**Source information**
***

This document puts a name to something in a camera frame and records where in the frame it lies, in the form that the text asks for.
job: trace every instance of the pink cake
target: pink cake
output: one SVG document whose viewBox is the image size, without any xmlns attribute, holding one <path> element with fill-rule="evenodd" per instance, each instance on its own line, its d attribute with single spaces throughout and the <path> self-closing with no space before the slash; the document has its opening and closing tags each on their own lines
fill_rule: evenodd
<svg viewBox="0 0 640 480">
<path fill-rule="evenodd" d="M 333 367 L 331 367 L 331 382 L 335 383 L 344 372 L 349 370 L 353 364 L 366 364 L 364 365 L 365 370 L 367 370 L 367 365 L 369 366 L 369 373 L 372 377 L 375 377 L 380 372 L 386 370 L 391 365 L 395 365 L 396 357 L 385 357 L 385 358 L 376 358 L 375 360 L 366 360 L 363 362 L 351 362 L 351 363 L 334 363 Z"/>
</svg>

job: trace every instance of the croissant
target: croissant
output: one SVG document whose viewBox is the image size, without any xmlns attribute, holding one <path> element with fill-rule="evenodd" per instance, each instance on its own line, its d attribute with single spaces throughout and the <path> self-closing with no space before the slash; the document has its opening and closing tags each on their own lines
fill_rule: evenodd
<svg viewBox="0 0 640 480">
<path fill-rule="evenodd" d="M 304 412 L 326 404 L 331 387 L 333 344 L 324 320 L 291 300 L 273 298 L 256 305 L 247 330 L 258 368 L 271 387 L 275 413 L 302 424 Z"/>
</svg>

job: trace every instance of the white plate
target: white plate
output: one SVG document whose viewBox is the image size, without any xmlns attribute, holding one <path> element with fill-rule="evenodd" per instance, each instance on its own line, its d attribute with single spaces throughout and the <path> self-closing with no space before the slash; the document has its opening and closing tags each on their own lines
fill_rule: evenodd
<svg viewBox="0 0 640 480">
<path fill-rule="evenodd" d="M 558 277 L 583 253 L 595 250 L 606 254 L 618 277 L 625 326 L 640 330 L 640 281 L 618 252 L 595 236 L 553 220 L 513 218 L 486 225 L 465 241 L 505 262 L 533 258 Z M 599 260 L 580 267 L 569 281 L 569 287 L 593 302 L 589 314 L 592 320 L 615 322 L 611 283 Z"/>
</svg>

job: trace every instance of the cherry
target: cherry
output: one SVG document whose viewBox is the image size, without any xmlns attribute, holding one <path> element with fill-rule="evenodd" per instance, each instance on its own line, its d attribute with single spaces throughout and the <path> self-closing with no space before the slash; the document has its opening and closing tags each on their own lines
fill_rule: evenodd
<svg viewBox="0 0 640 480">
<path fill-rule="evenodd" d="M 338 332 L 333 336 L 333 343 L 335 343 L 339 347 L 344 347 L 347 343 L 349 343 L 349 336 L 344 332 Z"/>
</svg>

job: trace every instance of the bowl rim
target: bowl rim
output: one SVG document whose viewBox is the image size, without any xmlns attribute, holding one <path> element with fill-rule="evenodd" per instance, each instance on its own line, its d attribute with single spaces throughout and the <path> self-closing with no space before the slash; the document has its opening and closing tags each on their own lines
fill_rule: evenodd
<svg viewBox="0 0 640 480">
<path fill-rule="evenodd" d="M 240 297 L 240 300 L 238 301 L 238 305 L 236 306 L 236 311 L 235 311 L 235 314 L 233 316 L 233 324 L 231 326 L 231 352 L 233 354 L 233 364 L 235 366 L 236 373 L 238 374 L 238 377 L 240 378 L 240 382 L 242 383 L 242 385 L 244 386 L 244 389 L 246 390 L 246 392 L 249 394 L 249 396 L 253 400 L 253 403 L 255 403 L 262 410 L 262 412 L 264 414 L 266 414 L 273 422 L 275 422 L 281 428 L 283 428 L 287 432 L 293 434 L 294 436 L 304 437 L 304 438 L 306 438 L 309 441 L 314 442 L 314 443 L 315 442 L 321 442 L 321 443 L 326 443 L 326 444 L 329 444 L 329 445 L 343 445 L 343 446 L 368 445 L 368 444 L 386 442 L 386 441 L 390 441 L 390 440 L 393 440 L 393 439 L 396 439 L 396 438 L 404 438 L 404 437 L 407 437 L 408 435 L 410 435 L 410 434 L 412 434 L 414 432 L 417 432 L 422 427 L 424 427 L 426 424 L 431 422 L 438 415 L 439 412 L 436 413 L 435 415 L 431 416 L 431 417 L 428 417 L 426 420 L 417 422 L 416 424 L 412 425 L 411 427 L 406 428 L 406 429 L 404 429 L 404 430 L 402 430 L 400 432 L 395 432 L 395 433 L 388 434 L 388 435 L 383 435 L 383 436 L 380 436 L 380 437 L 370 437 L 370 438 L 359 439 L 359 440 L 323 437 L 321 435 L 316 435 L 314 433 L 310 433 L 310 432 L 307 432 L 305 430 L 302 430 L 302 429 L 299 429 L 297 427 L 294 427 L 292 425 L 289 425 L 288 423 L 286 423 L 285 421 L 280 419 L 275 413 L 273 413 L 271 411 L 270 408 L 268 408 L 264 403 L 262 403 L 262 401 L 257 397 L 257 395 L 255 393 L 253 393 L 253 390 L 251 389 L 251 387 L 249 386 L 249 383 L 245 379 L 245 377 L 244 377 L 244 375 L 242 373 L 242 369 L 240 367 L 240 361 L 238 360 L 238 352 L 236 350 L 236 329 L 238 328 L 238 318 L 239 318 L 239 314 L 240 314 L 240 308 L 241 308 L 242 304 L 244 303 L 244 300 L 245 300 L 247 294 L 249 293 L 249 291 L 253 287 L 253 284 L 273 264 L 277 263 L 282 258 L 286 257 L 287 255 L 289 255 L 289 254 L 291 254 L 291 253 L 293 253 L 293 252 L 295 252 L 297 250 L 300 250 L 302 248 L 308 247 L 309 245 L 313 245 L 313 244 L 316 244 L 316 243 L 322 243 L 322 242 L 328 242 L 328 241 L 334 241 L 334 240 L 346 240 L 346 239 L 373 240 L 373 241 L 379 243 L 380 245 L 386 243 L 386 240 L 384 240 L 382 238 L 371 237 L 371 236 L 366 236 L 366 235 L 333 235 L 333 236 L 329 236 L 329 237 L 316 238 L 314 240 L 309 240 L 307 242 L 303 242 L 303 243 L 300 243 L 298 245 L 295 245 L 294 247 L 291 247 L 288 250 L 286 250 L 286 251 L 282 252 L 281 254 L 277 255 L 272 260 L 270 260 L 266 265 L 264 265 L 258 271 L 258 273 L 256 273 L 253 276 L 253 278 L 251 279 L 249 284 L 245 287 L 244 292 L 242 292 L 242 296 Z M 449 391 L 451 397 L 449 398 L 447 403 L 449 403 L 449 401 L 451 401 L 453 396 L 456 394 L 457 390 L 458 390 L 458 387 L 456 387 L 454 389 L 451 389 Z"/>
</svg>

***

**Brief**
Go through the data and return each line where the word "bowl" appears.

**Result of this task**
job: trace every instance of the bowl rim
target: bowl rim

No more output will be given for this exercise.